11/13/19
How we fail our Chinese students
Rounduptags: education, China, protests, Hong Kong
Jonathan Zimmerman teaches education and history at the University of Pennsylvania. He is the author of “The Amateur Hour: A History of College Teaching in America,” which will be published next year by Johns Hopkins University Press.
Over the past few weeks, I’ve written several columns supporting protesters in Hong Kong. And each time, my in-box fills up with angry messages from Chinese students in the United States. Hong Kong is threatening the unity and security of China, they write. And so are liberal Westerners, with their arid ideas about democracy and human rights.
But these people are themselves studying in the liberal West.
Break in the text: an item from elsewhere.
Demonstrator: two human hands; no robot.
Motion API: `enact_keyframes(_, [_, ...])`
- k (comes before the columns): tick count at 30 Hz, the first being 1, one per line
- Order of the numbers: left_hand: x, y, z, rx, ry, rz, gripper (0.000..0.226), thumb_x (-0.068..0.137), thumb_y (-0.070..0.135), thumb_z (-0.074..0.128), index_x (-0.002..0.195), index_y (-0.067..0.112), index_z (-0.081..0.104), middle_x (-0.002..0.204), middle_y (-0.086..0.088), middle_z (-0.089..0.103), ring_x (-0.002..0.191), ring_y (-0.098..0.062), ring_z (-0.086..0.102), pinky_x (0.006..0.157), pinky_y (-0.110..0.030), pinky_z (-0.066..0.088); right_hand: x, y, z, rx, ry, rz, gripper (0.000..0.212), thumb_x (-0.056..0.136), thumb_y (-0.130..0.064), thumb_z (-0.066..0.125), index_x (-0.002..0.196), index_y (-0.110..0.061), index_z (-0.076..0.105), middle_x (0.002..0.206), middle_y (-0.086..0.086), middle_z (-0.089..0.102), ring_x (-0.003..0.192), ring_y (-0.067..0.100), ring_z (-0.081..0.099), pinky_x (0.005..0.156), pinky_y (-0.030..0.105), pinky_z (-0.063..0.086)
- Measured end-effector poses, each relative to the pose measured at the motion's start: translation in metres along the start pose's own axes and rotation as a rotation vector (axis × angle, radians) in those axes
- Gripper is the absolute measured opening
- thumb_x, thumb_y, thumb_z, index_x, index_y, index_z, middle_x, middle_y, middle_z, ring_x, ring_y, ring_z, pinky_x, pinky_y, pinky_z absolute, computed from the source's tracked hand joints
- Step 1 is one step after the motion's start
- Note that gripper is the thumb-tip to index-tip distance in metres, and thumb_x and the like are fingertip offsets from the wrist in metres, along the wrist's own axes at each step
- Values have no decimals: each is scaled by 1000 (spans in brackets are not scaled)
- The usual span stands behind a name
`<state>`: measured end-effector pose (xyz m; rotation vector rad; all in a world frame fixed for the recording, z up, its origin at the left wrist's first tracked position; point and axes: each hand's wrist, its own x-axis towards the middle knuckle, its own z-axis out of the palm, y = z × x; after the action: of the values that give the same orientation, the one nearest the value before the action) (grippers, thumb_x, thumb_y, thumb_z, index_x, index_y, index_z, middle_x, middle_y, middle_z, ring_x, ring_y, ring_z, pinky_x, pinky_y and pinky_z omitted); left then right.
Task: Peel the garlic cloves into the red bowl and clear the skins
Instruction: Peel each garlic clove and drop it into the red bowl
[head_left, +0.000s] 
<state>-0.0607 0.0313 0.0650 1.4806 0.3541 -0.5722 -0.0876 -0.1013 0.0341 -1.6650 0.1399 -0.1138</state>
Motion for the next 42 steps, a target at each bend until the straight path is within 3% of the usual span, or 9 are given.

Clearly, we’re not doing a very good job teaching them.
Consider the vitriol that Chinese students have recently heaped upon pro-Hong Kong voices on our campuses. At the University of California, Davis, students collecting signatures in support of the Hong Kong protests were accosted by classmates who grabbed their flag, broke the pole and threw it into the trash. Chinese students also urged university officials to cancel a campus rally on behalf of Hong Kong.
A Hong Kong activist attending Yale reports that students have harassed him online, and the university has provided him security. And at Columbia, students attending a talk by another Hong Kong protest leader stood up and sang China’s national anthem, to show their support for Beijing.
That’s their right, of course, while they’re in the United States. But it’s not a right recognized by their government in China, where political speech is closely monitored and restricted. Put simply, the Chinese students are exercising freedom to back a regime that is hostile to it.
And that, in turn, reflects a failure of the schooling they are receiving here. Our entire system of liberal education is premised on the skills and habits of democratic life: reason, civility and the free exchange of ideas. If Chinese students spend several years in the United States and decide they don’t like democracy, we must not be making a strong enough case for it.